Did I Invent the Internet?
I’ll start out by clarifying that I did not invent the Internet (and, as an aside, point out that Al Gore never claimed he did either). On the other hand, I do believe that several things I wrote and said 6 years ago anticipated the rise of the user-generated web from MySpace to Flickr and, more broadly, the emergence of what is now called Web 2.0.
You’re probably asking yourself, “How is he possibly going to back up this outlandish and ludicrously self-aggrandizing claim?” Don’t worry, I asked myself that same question! Here’s what I came up with.
In 2000, I gave a talk in Tokyo called, “Designing the User Experience,” a subject concerning which I was fairly naive, having never designed any user experiences. Undaunted by this trivial lacuna, I proceeded to lecture the attendees on my experiences as a web user. Having read a little bit of Jakob Nielsen, I was fond of repeating his dictum that, “Users spend more time on other sites than on yours.” I added that people spend a lot more time doing things other than being on the web (which may be less true now than it was then). Therefore, when designing web sites, in addition to complying with user expectations as set by the web sites they visited more frequently, it was critical to provide them with a service that met their real-life needs. It wasn’t just a matter of helping users accomplish things on the web, it was essential to help them accomplish things in general.

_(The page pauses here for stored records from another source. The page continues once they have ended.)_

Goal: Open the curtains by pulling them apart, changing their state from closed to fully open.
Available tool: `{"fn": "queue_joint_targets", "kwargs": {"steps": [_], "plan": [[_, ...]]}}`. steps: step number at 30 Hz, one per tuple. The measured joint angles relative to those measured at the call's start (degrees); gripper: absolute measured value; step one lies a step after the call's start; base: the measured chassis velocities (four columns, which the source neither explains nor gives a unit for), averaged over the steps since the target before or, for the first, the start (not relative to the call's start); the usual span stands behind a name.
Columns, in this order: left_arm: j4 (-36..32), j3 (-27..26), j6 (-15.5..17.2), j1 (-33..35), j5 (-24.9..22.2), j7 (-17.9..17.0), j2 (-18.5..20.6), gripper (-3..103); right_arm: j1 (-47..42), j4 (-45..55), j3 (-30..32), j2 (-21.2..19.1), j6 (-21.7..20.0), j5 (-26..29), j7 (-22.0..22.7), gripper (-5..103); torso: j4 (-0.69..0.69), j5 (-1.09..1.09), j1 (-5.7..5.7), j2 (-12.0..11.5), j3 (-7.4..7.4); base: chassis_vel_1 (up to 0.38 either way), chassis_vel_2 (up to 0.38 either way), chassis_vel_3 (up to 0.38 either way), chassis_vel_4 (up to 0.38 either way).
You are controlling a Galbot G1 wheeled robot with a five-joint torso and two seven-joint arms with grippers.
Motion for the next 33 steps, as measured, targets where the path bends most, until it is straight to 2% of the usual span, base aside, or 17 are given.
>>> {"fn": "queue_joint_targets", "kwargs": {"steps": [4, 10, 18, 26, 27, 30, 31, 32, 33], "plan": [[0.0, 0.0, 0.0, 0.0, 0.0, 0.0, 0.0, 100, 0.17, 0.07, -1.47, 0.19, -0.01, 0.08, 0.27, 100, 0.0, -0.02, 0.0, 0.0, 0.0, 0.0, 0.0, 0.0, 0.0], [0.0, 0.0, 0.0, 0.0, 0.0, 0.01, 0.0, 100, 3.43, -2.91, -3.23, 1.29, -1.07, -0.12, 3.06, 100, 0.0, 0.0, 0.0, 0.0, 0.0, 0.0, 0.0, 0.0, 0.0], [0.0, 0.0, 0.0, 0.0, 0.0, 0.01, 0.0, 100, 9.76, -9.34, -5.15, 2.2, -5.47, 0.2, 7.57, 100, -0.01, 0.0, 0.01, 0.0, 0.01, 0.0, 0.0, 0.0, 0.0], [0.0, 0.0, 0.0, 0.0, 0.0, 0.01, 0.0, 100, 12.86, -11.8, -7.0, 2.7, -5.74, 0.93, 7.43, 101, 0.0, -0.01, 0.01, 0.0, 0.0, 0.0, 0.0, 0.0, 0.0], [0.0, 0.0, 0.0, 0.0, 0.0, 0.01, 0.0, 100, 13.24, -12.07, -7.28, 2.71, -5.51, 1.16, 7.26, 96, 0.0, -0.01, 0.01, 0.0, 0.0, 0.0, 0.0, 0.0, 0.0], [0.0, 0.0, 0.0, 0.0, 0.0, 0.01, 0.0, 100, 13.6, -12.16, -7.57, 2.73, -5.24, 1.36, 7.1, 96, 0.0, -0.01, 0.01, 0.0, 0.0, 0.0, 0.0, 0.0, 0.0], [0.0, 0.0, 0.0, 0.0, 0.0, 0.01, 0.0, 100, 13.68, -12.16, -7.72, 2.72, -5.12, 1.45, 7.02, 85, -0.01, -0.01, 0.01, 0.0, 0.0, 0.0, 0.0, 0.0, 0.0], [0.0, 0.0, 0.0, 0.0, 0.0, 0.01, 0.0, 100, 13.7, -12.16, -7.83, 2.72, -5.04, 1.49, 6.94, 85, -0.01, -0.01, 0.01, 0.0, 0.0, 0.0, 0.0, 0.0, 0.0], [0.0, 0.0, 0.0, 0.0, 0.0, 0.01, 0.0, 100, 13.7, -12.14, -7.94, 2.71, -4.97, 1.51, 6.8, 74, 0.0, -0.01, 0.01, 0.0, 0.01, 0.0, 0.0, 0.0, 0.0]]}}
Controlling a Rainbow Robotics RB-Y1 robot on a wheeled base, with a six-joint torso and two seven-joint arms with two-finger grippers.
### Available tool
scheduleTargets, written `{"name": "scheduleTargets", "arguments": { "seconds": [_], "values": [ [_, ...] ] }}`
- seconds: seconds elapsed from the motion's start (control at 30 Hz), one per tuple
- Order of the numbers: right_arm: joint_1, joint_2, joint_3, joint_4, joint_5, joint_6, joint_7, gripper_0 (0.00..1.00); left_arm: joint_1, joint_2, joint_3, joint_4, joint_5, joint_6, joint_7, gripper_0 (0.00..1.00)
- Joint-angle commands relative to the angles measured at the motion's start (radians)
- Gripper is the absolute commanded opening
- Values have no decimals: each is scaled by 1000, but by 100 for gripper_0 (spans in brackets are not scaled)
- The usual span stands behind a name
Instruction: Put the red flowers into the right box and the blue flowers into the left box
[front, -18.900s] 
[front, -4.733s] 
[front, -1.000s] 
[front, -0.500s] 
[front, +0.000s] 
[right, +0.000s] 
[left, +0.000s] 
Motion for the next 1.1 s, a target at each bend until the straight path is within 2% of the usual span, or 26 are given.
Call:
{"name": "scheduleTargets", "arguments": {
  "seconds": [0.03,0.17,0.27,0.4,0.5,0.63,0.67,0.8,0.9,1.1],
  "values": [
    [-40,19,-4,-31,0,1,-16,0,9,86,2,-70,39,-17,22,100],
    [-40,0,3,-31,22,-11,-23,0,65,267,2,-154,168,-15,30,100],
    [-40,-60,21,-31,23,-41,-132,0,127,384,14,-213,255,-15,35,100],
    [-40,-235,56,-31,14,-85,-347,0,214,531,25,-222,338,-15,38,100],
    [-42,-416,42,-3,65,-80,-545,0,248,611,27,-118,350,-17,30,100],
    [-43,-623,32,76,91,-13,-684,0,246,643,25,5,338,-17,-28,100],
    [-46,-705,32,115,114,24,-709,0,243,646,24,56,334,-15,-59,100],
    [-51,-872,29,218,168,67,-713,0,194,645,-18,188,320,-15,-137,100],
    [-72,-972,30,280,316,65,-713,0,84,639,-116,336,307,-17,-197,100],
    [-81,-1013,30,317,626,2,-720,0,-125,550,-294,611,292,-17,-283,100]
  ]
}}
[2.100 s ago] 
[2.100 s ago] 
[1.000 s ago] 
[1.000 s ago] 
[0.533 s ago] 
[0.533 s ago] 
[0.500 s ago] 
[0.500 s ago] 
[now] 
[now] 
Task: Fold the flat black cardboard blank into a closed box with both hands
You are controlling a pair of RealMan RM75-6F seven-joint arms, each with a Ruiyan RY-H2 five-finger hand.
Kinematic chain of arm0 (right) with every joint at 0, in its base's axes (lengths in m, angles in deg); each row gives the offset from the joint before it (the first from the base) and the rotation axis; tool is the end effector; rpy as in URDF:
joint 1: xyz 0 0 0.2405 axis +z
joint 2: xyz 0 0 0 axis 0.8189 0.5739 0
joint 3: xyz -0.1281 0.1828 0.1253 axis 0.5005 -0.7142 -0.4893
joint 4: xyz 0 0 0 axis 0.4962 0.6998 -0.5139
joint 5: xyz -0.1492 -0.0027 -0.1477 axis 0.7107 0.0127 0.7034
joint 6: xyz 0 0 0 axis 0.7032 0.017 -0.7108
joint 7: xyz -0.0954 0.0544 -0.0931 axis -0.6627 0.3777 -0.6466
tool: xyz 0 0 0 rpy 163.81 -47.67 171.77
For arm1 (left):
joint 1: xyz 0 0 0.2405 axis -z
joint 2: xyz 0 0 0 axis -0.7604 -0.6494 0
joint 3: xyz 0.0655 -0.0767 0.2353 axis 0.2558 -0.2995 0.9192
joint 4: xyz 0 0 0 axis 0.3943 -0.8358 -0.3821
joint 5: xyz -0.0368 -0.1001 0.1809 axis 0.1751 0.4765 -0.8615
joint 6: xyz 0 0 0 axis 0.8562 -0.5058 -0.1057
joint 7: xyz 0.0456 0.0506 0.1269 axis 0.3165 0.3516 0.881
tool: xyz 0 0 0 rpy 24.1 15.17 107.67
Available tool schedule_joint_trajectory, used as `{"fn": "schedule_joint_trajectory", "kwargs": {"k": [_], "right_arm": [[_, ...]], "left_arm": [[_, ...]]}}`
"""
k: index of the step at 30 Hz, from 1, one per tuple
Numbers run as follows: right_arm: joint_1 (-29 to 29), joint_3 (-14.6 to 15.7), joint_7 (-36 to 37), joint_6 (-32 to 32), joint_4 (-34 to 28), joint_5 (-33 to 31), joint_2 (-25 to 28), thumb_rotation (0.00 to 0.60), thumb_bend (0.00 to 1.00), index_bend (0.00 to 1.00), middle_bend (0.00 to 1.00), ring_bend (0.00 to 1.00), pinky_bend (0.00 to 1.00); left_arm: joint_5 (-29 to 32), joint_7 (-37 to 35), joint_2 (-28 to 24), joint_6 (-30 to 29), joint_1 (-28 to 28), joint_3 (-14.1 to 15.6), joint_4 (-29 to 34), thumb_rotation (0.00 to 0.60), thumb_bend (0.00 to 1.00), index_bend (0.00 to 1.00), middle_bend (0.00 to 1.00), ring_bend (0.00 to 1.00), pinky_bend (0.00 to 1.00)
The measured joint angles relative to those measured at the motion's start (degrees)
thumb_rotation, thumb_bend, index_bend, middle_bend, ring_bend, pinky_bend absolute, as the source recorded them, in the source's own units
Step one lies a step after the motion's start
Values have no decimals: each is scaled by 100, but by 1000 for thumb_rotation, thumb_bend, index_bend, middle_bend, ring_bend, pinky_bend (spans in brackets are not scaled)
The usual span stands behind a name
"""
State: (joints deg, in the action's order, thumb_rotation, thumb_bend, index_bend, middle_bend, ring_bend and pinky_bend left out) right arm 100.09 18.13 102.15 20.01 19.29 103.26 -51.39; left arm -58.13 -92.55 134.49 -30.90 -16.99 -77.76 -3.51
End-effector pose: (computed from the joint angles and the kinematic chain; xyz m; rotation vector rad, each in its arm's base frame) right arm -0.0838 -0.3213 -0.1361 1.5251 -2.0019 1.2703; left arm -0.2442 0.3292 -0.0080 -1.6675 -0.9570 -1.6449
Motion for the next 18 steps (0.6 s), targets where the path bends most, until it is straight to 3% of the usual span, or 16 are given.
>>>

The site that I thought exemplified my ideal was Amazon.com. Not only did Amazon follow basic, “usable design” principles (which due to its popularity it in turn established for countless other sites), it also provided me with a valuable service: numerous reviews of cd’s and books contributed by users just like me. I call this service valuable because I would use the reviews to find out about cd’s that I would then buy at local used cd shops. Since then, of course, Amazon has expanded their offerings to give me access to an entire cd marketplace. Amazon’s openness to its users, and its reliance on them to create the true “content” of its site, as well as its openness to other merchants, was not only brilliant, it foreshadowed the future of the web as a whole.
My “user experience” talk evolved into a talk I entitled, “Is your website a cathedral or is it a fork?” (An essayistic synopsis of which used to be on DigitalEve LA’s website, but can now be found here). To highlight my far-reaching insightfulness, I’ll point out that this formulation even found its way into the curriculum of Bendigo Senior Secondary College in Victoria, Australia.) Building on my earlier work, I asserted that users shouldn’t “experience” functional websites at all. Just as, when eating, you want to experience the food and not the fork, such websites should be so intuitive they ought to “disappear” in their use.
On the other hand, if you do want to create a meaningful experience for your users, I said then that you should make your site “explorable.” There should be no end to what a user might discover there, as in the contemplation of an intricately wrought Gothic cathedral, for example. (See how the cathedral and fork bit works?) The best way to create this kind of explorability is to invite your users to create and add to the content of the site. Nowadays, the hottest web properties rely on precisely this model. In fact, many of them, like MySpace or YouTube, consist solely of content posted by users. Even “games” like Second Life follow this model, calling on “residents” to create most of the experience themselves.
As I understand it, this approach is also central to “Web 2.0” where the prime movers – Google, Flickr, eBay, even Amazon – are providing services and platforms for users, rather than products and applications. Way back in August 2005, Phil Wainewright wrote on ZDNet that this trend signaled the end of Microsoft’s domination. As he put it then, “Microsoft’s business model depends on everyone upgrading their computing environment every two to three years. Google’s depends on everyone exploring what’s new in their computing environment every day.”
Explorability doesn’t just apply to individual sites; it is essential to the entirety of the contemporary web experience. Oh, if only I had appreciated the prescience of my own thoughts then! I could have been a contender instead of a blogger, which is what I am. (Now go and scour my previous posts for the million dollar ideas buried there.)